Jay Belsky
Institute for the Study of Children, Families and Social Issues
Department of Psychological Sciences
Birkbeck University of London
Childhood Experience and the Development of Reproductive Strategies: An Evolutionary Theory of Socialisation Revisited
Monday, October 4, 2010
Lecture Hall 2, 5:00 PM
Abstract
Two decades ago Belsky, Steinberg and Draper (1991) advanced an evolutionary theory of socialization. Among other things it cast traditional views about environmental and rearing influences on child development in evolutionary perspective, generating a prediction which differentiated the theory from all prevailing theories of the time, namely, that rearing experiences would not only shape psychological and behavioral development, but somatic development as well. More specifically, stressful rearing environments would accelerate pubertal development (in the service of fitness goals). Longitudinal research consistent with that prediction, much of it very recent, is reviewed. Also presented will be Belsky’s (1997, 2000) modification of the original socialization theory stipulating, again for evolutionary biological reasons, that children should vary in their susceptibility to such rearing influences. Evidence consistent with this claim is also highlighted, along with future directions for research.
Biography
Jay Belsky is Director of the Institute for the Study of Children, Families and Social Issues and Professor of Psychology at Birkbeck University of London. Prof. Belsky obtained his Ph.D. in 1978 in Human Development and Family Studies from Cornell University. Prior to joining the University of London in 1999, Professor Belsky served on the faculty at Penn State University for 21 years, rising to the rank of Distinguished Professor of Human Development. In 1983 he won the Boyd McCandless Award for Distinguished Early Contribution from the Developmental Psychology Division of the American Psychological Association. In 1988 and in 1992 Penn State University awarded him, respectively, the Outstanding Research Achievement Award and the Faculty Scholar Medal for Outstanding Achievement in the Social and Behavioral Sciences. In 2002 the Institute of Scientific Information, Philadelphia, PA granted Professor Belsky the Highly-Cited-Researcher designation. In 2007 he was awarded the American Psychological Association Urie Bronfenbrenner Award for Lifetime Contribution to Developmental Psychology in the Service of Science and Society.
Professor Belsky is an internationally recognized expert in the field of child development and family studies. His areas of special expertise include the effects of day care, parent-child relations during the infancy and early childhood years, the transition to parenthood, the etiology of child maltreatment and the evolutionary basis of parent and child functioning. He is a founding and collaborating investigator on the NICHD Study of Child Care and Youth Development (US) and that National Evaluation of Sure Start (UK). He is the author of more than 300 scientific articles and chapters and the author/editor of several books, including most recently The National Evaluation of Sure Start: Does Area-Based Early Intervention Work (The Policy Press, 2007).
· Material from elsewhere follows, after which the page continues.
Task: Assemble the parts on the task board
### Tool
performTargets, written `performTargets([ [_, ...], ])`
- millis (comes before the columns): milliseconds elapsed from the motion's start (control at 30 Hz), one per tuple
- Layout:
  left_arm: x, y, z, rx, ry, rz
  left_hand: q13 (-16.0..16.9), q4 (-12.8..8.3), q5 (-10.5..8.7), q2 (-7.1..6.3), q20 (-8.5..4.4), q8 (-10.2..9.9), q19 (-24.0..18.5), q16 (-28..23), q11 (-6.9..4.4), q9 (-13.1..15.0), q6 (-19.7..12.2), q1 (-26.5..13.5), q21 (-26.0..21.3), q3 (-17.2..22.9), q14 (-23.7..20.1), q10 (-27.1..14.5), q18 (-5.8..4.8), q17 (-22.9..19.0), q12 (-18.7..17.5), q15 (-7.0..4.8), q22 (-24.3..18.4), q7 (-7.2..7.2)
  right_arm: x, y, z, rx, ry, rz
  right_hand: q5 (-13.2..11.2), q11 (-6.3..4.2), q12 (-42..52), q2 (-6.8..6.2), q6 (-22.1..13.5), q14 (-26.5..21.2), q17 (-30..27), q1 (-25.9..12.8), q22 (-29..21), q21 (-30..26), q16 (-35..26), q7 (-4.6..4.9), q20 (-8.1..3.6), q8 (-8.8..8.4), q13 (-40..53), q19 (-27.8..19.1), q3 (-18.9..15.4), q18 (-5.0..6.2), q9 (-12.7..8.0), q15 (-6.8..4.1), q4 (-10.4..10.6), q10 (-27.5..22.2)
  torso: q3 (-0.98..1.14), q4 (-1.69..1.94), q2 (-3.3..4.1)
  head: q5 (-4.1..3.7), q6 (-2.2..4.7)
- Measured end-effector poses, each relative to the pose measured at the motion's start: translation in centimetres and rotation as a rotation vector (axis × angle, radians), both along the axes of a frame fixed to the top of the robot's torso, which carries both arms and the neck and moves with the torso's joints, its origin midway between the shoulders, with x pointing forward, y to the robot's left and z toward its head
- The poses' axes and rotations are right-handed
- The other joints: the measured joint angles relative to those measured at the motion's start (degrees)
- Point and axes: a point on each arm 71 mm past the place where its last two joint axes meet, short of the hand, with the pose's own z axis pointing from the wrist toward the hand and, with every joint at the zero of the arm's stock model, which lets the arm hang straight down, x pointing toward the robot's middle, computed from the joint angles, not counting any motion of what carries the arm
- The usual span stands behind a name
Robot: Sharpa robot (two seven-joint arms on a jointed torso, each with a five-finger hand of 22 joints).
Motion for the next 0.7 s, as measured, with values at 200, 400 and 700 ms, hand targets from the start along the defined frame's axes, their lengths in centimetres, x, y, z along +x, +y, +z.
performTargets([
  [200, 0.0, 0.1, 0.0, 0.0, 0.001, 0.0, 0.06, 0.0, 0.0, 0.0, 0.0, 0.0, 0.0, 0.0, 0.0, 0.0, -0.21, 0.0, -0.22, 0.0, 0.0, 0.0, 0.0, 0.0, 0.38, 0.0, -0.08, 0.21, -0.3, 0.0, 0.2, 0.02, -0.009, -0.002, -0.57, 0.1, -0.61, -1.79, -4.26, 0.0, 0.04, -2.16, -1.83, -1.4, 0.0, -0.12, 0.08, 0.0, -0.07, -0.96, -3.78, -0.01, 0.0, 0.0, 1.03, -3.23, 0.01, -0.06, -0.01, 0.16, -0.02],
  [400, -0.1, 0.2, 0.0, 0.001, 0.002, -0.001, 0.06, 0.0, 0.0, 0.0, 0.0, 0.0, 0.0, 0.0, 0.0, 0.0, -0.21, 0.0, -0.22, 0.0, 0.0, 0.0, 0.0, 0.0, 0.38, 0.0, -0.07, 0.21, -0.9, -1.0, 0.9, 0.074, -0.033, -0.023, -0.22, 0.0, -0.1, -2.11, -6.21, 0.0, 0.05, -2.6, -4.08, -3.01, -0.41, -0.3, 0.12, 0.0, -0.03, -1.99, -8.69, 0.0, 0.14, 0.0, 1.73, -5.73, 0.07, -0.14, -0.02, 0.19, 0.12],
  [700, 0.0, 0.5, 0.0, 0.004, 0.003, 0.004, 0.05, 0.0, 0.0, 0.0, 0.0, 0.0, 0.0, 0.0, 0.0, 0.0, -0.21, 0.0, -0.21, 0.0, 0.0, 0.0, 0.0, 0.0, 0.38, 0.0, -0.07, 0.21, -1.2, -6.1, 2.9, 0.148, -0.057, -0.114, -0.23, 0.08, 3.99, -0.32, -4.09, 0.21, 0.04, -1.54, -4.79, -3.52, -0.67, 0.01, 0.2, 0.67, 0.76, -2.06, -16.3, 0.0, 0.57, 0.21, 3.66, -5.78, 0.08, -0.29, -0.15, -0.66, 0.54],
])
Dr. Belsky’s research is marked by a focus upon fathers as well as mothers, marriages as well as parent-child relations, and naturalistic home observations of family interaction patterns. Dr. Belsky’s work has been funded, in the U.S., by grants from the National Science Foundation, the National Institute of Mental Health, the National Institute of Child Health and Human Development, the March of Dimes Foundation and the Sara Scaife Family Foundation. In the U.K., he has received funding from The Welcome Trust and Department for Education and Skills. Children, Schools and Families. He served as a consultant to Vice President Gore on the issue of work and families, attending the White House Conference on Child Care. In the UK he serves as consultant on matters of child care and early child development to the Office of the Prime Minister, the Treasury, the Department for Education and Skills/Children, Families and Schools and the committee of the House of Commons overseeing this department.
Readings
- Belsky, J., Steinberg, L., Houts, R.M., Halpern-Felsher, B.L. & The NICHD Early Child Care Research Network (2010). The Development of Reproductive Strategy in Females: Early Maternal Harshness→Earlier Menarche→Increased Sexual Risk Taking. Developmental Psychology, 46, 120-128.
- Belsky, J. (2010). Childhood Experience and the Development of Reproductive Strategies. Psicothema, 22, 28-34.
- Belsky, J. & Pluess, M. (2009). The Nature (and Nurture?) of Plasticity in Early Human Development. Perspectives in Psychological Science, 4, 345-351.